#### What is being asked:
Write the listing out again, exactly as it reads below.

========

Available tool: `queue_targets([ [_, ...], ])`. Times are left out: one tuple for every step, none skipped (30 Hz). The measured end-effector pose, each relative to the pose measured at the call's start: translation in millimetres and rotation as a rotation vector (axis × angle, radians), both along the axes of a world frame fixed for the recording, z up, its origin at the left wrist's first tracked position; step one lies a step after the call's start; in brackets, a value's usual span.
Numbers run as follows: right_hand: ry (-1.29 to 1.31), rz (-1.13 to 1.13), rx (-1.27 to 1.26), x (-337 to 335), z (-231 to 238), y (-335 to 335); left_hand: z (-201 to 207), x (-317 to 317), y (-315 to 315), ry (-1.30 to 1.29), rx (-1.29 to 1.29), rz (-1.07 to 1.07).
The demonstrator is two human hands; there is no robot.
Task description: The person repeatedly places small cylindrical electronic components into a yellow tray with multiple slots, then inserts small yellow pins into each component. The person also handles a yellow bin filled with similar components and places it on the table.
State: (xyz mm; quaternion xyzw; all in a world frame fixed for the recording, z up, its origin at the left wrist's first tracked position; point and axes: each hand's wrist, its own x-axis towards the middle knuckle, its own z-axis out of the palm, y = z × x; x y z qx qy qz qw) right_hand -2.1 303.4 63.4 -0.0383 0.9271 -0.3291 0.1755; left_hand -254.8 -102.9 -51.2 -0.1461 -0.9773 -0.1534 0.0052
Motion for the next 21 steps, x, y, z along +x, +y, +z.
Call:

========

#### Exercise response:
Available tool: `queue_targets([ [_, ...], ])`. Times are left out: one tuple for every step, none skipped (30 Hz). The measured end-effector pose, each relative to the pose measured at the call's start: translation in millimetres and rotation as a rotation vector (axis × angle, radians), both along the axes of a world frame fixed for the recording, z up, its origin at the left wrist's first tracked position; step one lies a step after the call's start; in brackets, a value's usual span.
Numbers run as follows: right_hand: ry (-1.29 to 1.31), rz (-1.13 to 1.13), rx (-1.27 to 1.26), x (-337 to 335), z (-231 to 238), y (-335 to 335); left_hand: z (-201 to 207), x (-317 to 317), y (-315 to 315), ry (-1.30 to 1.29), rx (-1.29 to 1.29), rz (-1.07 to 1.07).
The demonstrator is two human hands; there is no robot.
Task description: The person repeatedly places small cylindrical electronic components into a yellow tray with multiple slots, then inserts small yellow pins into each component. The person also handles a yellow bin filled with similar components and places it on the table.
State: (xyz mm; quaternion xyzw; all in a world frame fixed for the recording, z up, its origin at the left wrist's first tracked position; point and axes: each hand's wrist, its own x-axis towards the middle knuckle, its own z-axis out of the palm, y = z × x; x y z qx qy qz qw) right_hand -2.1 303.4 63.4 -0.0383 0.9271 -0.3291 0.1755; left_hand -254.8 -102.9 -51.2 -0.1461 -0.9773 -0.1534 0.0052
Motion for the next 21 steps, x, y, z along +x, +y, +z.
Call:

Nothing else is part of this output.